‘Twas the week between Christmas and New Year’s Eve, and Portland Oregon was filled with strangers and cousins and visitors from foreign lands, looking for all that keeps Portland weird. Disgruntled teens returned gifts, tired shoppers sipped cappuccinos, a man dressed as Robin Hood in furry tights walked the downtown streets, collecting dollar bills from the rich, giving to the poor, and I was all zen-ed out walking through the Portland Japanese Garden. I took in the perfectly placed stone path, the carefully groomed rock gardens dwarfed by the over-arching evergreen trees, the pond gardens filled with koi fish and the flash of money tossed into the water in defiance of the “coins prohibited.”
The Japanese garden was a respite just above the city of bedraggled holiday spirits, a quiet stroll filled with sounds of water pouring through bamboo into a shallow pool, a man-made waterfall creating a space of peace. According to the garden’s Website, the strolling pond gardens are a model of Japan’s gardens that were “intended as recreational sites for the wealthy and were attached to the estates of aristocrats and feudal lords (daimyo) during the Edo period (1603–1867), when this style of garden was at its height. These gardens were sometimes created to be reflections of a landscape of some distant place once visited, or the place of one’s birth, or even a famous place in China.”

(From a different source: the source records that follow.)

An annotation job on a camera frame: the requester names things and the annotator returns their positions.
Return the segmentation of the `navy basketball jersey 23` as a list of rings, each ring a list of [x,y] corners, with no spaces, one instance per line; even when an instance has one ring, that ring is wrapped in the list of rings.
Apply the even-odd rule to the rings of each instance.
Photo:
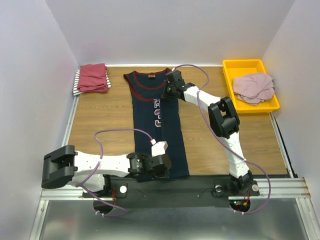
[[[123,75],[132,99],[133,127],[148,133],[157,142],[166,141],[166,154],[171,160],[169,178],[189,176],[178,100],[164,100],[166,74],[171,70]]]

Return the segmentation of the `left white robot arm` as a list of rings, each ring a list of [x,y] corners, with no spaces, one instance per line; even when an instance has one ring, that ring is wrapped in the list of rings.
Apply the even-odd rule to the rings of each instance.
[[[172,167],[167,147],[167,143],[161,141],[151,147],[150,155],[132,152],[100,156],[76,151],[74,145],[65,145],[44,156],[41,187],[84,186],[86,190],[106,197],[111,193],[111,184],[105,181],[106,176],[166,179]]]

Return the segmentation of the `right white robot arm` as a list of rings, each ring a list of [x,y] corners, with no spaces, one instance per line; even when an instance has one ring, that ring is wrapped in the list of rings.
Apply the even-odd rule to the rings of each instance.
[[[235,195],[242,195],[253,182],[240,144],[240,119],[230,97],[213,96],[193,83],[185,83],[179,70],[166,74],[165,88],[162,94],[165,100],[180,99],[199,107],[209,130],[224,147],[229,164],[230,189]]]

Do you want to recreate the serene sense of a distant place once visited? Or the place of your birth? (For me, Reno is not exactly a place I want to bring to life in my backyard, but maybe your birthplace is more idyllic than John Ascuaga’s Nugget?) Growing bamboo will work for almost everyone reading this, as it grows anywhere from East Asia to Northern Australia, sub-Saharan Africa to the mid-Atlantic United States south to Argentina and Chile.
Ian Connor, a bamboo expert based in Portland, recommends clumping bamboo such as those in the Fargesia and Thamnocalamus genera, which remain well-behaved without a barrier. Towering timber bamboo, however, provides the “exotic feel” you may expect. “Besides a screen, it can be planted as a hedge and turn a garden into rooms with separate styles. Not all gardens, though, are big enough for rooms. For those, Connor suggests creating private seating areas by planting bamboo in curves.”

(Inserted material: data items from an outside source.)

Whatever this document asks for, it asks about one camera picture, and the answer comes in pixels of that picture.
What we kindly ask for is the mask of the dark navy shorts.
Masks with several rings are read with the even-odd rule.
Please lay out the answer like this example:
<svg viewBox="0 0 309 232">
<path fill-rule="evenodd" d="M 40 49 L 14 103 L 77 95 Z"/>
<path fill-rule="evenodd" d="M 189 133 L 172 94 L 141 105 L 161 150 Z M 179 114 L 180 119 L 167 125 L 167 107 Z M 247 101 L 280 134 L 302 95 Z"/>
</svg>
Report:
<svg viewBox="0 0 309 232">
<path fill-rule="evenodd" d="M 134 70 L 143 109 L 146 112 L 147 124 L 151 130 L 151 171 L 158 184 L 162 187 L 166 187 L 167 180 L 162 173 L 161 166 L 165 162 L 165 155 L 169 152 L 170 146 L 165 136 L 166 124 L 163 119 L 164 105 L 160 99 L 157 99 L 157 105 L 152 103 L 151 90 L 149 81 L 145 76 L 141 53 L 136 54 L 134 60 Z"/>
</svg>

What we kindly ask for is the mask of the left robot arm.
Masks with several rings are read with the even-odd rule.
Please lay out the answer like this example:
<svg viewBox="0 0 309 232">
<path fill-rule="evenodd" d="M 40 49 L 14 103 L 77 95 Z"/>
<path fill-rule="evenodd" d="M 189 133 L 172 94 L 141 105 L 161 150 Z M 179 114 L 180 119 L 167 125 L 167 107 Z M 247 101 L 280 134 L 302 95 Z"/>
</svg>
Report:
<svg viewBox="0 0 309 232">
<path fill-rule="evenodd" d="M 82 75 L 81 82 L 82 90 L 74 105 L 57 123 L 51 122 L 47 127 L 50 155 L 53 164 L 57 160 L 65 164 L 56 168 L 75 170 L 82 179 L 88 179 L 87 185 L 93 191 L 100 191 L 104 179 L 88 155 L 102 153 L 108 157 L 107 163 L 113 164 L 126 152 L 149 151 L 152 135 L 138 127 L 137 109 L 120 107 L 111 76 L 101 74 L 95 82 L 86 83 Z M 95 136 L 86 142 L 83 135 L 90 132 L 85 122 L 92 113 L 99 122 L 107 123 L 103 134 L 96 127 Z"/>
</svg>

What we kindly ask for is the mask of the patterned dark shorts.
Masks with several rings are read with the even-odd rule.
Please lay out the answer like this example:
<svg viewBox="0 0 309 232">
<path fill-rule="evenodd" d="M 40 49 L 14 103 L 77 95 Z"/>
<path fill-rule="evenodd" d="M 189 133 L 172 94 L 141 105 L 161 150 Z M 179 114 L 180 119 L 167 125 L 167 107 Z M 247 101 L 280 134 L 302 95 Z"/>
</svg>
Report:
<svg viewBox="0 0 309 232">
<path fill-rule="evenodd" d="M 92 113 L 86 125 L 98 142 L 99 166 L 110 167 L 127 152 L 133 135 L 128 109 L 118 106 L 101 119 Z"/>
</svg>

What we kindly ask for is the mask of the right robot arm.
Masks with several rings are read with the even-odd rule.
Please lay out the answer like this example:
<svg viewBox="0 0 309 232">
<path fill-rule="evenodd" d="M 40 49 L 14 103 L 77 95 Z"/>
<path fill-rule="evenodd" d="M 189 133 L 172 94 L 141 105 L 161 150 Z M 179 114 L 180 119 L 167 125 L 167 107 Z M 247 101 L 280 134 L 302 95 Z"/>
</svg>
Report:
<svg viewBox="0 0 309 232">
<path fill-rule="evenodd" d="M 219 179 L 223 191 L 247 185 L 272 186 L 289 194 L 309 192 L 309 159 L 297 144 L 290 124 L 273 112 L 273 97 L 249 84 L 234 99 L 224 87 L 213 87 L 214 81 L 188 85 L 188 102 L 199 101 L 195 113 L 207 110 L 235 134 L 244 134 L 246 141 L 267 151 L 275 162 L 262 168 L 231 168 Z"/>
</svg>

- In mild climates, plant bamboo at any time of the year. In colder regions, plant your bamboo early enough before your first frost to have established plants to survive the first winter. If your summers regularly hit 100 or higher, wait until fall or spring to give your bamboo the best shot.
- Choose a spot with good sunlight, aiming for one with around 5 hours of direct sun.
- Digging your hole 1.5 to 2 times as big as the root mass, add compost or manure fertilizer to the bottom of the hole before planting your bamboo.
- Space your bamboo 3 to 5 feet apart, and one foot from the edge of other planting areas.